*** Collected material Section Begins ***

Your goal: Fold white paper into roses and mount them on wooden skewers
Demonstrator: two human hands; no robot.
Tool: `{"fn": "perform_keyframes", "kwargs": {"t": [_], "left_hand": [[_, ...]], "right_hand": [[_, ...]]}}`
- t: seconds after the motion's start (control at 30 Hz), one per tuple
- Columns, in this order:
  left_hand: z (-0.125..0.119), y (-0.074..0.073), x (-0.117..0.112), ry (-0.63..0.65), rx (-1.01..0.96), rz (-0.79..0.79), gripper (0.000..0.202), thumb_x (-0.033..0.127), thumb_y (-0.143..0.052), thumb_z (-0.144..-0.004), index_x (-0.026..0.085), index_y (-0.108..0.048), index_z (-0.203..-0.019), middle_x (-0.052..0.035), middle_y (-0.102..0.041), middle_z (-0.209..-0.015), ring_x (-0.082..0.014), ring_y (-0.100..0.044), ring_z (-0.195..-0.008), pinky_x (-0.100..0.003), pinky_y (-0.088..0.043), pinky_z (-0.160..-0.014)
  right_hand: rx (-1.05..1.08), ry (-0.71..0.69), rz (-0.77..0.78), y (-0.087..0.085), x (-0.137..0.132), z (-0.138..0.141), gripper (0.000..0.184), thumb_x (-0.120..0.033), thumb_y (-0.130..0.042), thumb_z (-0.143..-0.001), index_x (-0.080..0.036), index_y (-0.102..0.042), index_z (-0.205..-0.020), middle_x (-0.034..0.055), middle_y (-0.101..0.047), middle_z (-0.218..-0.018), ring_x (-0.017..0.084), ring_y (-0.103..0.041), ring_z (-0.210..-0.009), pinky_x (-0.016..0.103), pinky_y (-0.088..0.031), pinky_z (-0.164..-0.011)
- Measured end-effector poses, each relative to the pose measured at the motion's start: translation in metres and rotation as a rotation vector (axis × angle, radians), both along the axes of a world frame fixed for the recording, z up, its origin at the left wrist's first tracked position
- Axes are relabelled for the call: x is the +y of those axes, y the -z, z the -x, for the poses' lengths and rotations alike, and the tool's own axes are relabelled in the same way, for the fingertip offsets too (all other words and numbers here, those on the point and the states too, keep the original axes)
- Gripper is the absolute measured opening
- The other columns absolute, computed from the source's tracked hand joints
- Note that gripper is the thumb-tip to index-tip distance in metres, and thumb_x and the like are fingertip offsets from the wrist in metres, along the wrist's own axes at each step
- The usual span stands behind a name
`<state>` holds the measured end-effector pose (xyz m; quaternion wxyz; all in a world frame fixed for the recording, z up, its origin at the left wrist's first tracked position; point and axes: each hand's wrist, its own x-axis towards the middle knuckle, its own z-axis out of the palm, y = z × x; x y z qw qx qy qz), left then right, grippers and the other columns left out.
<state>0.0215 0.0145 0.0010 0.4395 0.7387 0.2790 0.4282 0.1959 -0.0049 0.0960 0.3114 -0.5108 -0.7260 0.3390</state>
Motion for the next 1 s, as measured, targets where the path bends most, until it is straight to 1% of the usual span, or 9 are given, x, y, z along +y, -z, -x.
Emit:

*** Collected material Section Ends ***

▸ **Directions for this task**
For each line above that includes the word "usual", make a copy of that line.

▸ **Answer**
- The usual span stands behind a name
Motion for the next 1 s, as measured, targets where the path bends most, until it is straight to 1% of the usual span, or 9 are given, x, y, z along +y, -z, -x.

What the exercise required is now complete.